Exercise goal
Given the listing that follows, report all lines in which the string "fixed" occurs.

Collected data
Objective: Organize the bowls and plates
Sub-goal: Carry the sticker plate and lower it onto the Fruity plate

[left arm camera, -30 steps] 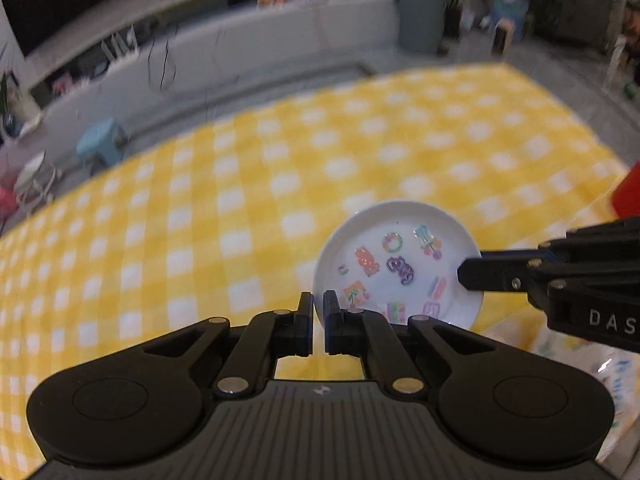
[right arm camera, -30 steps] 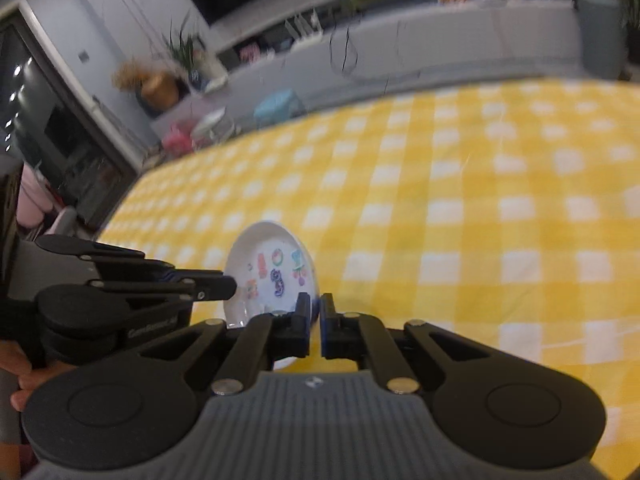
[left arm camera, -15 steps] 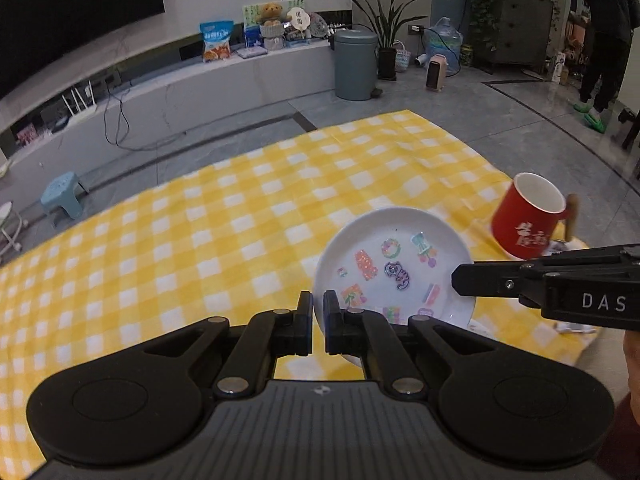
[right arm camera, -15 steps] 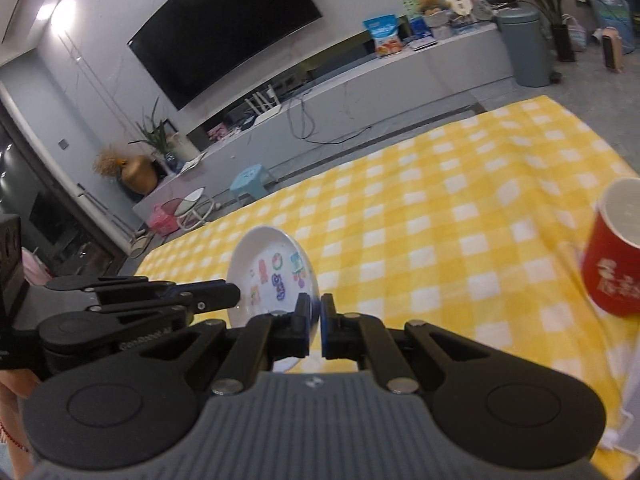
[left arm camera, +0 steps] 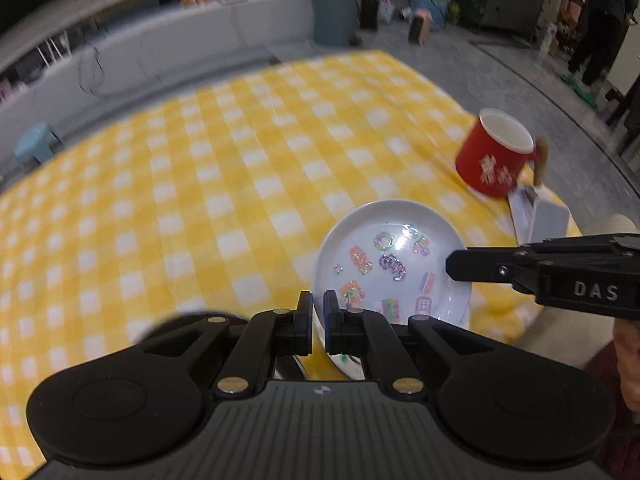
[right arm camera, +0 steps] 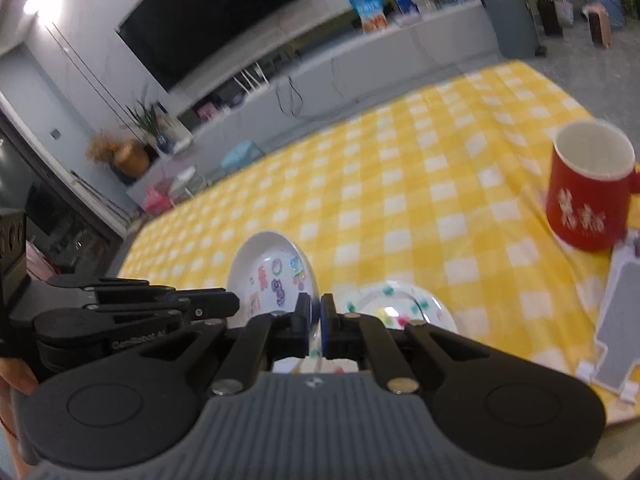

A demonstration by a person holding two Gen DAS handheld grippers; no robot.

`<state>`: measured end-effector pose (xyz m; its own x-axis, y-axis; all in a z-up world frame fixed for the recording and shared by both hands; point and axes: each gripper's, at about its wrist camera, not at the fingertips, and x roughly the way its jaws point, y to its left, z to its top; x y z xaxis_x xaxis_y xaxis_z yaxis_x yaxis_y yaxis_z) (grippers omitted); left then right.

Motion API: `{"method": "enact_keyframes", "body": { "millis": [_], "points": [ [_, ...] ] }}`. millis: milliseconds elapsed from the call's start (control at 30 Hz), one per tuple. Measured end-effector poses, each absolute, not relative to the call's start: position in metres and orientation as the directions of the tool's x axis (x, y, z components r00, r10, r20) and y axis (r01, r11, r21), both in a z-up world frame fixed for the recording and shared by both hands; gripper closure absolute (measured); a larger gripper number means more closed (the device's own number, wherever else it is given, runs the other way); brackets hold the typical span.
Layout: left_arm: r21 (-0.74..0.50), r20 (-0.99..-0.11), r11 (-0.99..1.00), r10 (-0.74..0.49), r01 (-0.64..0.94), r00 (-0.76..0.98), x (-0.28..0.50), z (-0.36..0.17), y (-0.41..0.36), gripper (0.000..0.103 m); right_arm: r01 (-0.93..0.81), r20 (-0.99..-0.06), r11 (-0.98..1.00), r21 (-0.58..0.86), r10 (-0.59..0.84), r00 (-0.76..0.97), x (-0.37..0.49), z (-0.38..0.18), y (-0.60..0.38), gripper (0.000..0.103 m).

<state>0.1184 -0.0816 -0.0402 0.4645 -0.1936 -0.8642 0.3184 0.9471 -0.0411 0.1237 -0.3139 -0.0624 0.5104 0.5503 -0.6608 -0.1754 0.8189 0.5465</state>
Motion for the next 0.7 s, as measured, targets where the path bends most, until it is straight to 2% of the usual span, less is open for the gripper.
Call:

Solution to this exercise
`<state>`: measured end-effector pose (xyz m; its own x-axis, y-axis; all in a z-up world frame fixed for the recording and shared by both hands; point and axes: each gripper's, at about its wrist camera, not at the fingertips, and x roughly the way its jaws point, y to its left, z to its top; x y z xaxis_x xaxis_y xaxis_z yaxis_x yaxis_y yaxis_z) (grippers omitted); left then right.
Motion API: `{"method": "enact_keyframes", "body": { "millis": [_], "points": [ [_, ...] ] }}`. millis: milliseconds elapsed from the call's start (control at 30 Hz), one per tuple. Measured end-effector poses, each absolute, not relative to the call's start: position in metres and orientation as the directions of the tool's x axis (x, y, z components r00, r10, r20) and y axis (r01, r11, r21), both in a z-up world frame fixed for the recording and shared by both hands; gripper closure absolute (measured); a larger gripper number means more closed (the device's own number, wherever else it is given, runs the other way); brackets hold the typical span.

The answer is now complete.